Vol. 2005 No. 1 (2005)
Bayesian Hierarchical Model for Measuring Adoption Rates in Ugandan Manufacturing Plants Systems,
Abstract
Manufacturing plants in Uganda have adopted various systems to enhance productivity and efficiency, but adoption rates can vary significantly across different sectors and plant sizes. The intervention study employs a Bayesian hierarchical logistic regression model, accounting for plant-specific characteristics such as size, sector, and industry practices. Data on system adoption were collected from 100 randomly selected manufacturing plants over two years. Bayesian hierarchical modelling revealed significant differences in adoption rates across sectors (e.g., agriculture vs. manufacturing) with proportions ranging between 45% to 65%, indicating substantial variability that traditional models might overlook. The Bayesian approach provided more nuanced insights into the factors influencing system adoption, offering a refined tool for future analysis and policy development in Ugandan manufacturing sectors.
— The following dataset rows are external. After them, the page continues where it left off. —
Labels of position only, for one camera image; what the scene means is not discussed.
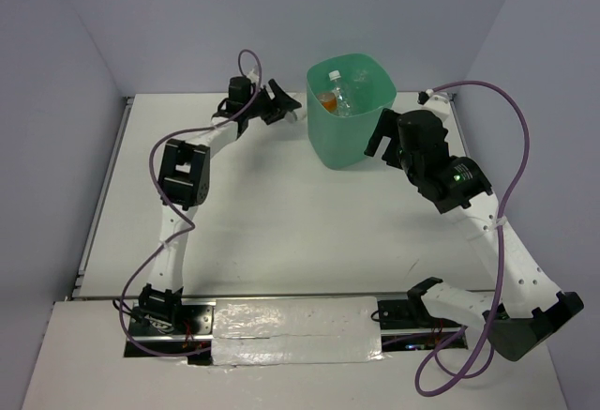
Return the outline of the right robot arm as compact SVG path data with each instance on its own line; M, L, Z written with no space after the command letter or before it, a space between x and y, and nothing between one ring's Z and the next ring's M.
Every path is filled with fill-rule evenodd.
M448 131L428 110L398 114L382 111L366 155L389 141L382 160L402 170L421 196L432 202L464 236L491 278L502 285L499 307L492 299L425 279L408 293L407 313L417 326L446 319L484 330L503 358L516 362L581 312L575 292L563 291L542 268L500 215L500 203L479 165L449 152Z

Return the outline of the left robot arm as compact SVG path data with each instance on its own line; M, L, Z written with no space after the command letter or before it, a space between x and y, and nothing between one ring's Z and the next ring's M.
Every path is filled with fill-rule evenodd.
M217 107L208 129L189 139L170 135L151 178L157 188L162 216L157 254L133 313L162 333L183 325L183 265L188 234L195 214L210 189L210 164L224 147L237 141L253 118L266 125L281 119L296 122L305 114L302 104L270 80L259 86L248 77L230 79L228 96Z

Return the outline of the clear jar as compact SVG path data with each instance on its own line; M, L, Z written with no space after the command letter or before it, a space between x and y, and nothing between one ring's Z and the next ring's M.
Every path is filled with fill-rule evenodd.
M306 110L304 108L300 108L300 109L296 109L296 110L287 112L284 116L284 119L291 124L295 124L297 122L302 121L306 117L307 117Z

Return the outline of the orange label plastic bottle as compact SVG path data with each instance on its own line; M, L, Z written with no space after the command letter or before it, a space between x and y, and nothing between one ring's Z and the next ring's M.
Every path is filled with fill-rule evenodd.
M317 100L328 113L335 114L338 111L338 99L333 92L320 93Z

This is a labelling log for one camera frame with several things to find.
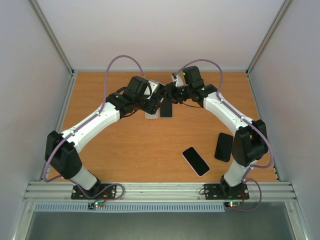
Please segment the white phone case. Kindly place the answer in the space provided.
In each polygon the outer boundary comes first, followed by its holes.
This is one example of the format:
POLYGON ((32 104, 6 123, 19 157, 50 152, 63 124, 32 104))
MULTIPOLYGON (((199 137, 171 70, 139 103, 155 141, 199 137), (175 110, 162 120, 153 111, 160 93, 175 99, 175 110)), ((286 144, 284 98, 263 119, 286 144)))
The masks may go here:
POLYGON ((159 117, 159 111, 157 110, 154 114, 145 113, 146 119, 157 119, 159 117))

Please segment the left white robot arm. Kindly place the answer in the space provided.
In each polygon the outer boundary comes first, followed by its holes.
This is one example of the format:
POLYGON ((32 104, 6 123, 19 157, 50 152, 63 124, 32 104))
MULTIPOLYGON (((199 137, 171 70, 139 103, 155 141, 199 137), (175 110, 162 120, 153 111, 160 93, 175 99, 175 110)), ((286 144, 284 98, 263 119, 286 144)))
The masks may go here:
POLYGON ((134 76, 128 85, 108 95, 92 114, 58 133, 48 134, 45 148, 46 166, 58 176, 76 184, 88 199, 96 199, 103 192, 101 181, 82 163, 79 153, 105 128, 138 110, 153 115, 162 101, 164 85, 134 76))

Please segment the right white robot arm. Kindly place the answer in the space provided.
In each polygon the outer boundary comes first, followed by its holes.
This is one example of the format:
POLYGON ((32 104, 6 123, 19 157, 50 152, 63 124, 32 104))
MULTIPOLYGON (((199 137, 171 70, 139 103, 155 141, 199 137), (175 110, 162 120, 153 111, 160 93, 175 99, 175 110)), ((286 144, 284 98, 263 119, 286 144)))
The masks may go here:
POLYGON ((165 87, 165 97, 173 104, 190 99, 214 114, 232 133, 232 163, 220 179, 220 191, 225 199, 234 197, 245 185, 249 171, 257 161, 271 152, 266 124, 253 120, 230 104, 212 84, 205 84, 197 66, 187 66, 171 75, 172 82, 165 87))

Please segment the black smartphone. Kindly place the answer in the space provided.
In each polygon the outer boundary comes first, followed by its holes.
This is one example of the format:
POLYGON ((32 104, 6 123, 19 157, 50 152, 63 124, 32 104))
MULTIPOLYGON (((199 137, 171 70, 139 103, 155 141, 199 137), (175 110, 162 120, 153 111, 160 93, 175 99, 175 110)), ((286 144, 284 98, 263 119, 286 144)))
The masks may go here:
POLYGON ((160 105, 160 117, 161 118, 172 118, 173 117, 173 106, 172 102, 167 98, 164 98, 160 105))

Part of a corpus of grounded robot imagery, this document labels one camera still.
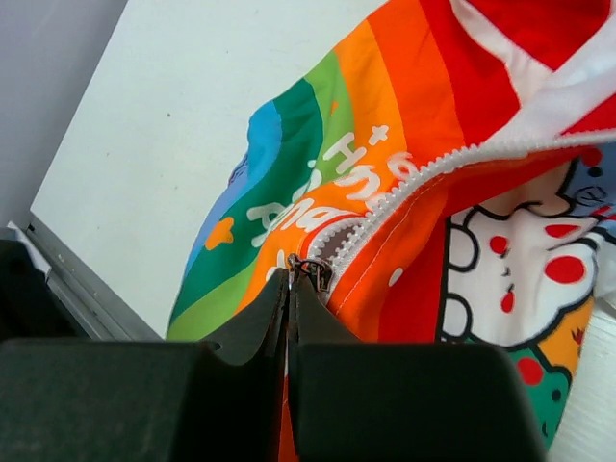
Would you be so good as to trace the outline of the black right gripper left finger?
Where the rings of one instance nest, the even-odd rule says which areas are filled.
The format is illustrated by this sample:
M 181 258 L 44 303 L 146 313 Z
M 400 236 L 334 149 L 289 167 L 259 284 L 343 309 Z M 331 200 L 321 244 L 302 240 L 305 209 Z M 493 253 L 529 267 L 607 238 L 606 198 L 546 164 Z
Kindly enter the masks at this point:
M 288 273 L 199 341 L 1 347 L 5 461 L 274 461 Z

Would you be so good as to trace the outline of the rainbow red kids jacket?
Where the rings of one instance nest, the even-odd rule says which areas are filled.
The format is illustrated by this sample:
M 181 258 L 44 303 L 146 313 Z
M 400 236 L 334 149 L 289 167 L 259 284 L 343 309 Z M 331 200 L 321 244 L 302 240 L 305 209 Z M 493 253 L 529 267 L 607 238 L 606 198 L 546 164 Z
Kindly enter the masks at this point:
M 615 291 L 615 5 L 389 1 L 250 119 L 167 337 L 288 266 L 364 341 L 500 347 L 546 446 Z

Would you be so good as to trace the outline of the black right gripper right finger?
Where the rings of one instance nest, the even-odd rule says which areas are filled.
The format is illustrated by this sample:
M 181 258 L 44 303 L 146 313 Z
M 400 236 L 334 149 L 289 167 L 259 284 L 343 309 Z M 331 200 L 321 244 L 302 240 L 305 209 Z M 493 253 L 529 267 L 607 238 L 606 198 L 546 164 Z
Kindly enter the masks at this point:
M 522 383 L 500 350 L 361 342 L 304 276 L 289 310 L 289 407 L 301 460 L 546 459 Z

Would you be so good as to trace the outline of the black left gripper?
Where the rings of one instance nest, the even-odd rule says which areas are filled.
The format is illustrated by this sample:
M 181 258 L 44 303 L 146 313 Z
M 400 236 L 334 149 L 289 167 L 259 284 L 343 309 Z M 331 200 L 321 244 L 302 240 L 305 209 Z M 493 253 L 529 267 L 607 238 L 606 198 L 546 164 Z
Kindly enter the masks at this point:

Manufacturing plant managers should consider sector-specific strategies to improve system adoption rates. Policy makers can leverage these findings to design targeted interventions aimed at enhancing productivity across different industries. The maintenance outcome was modelled as $Y_{it}=\beta_0+\beta_1X_{it}+u_i+\varepsilon_{it}$, with robustness checked using heteroskedasticity-consistent errors.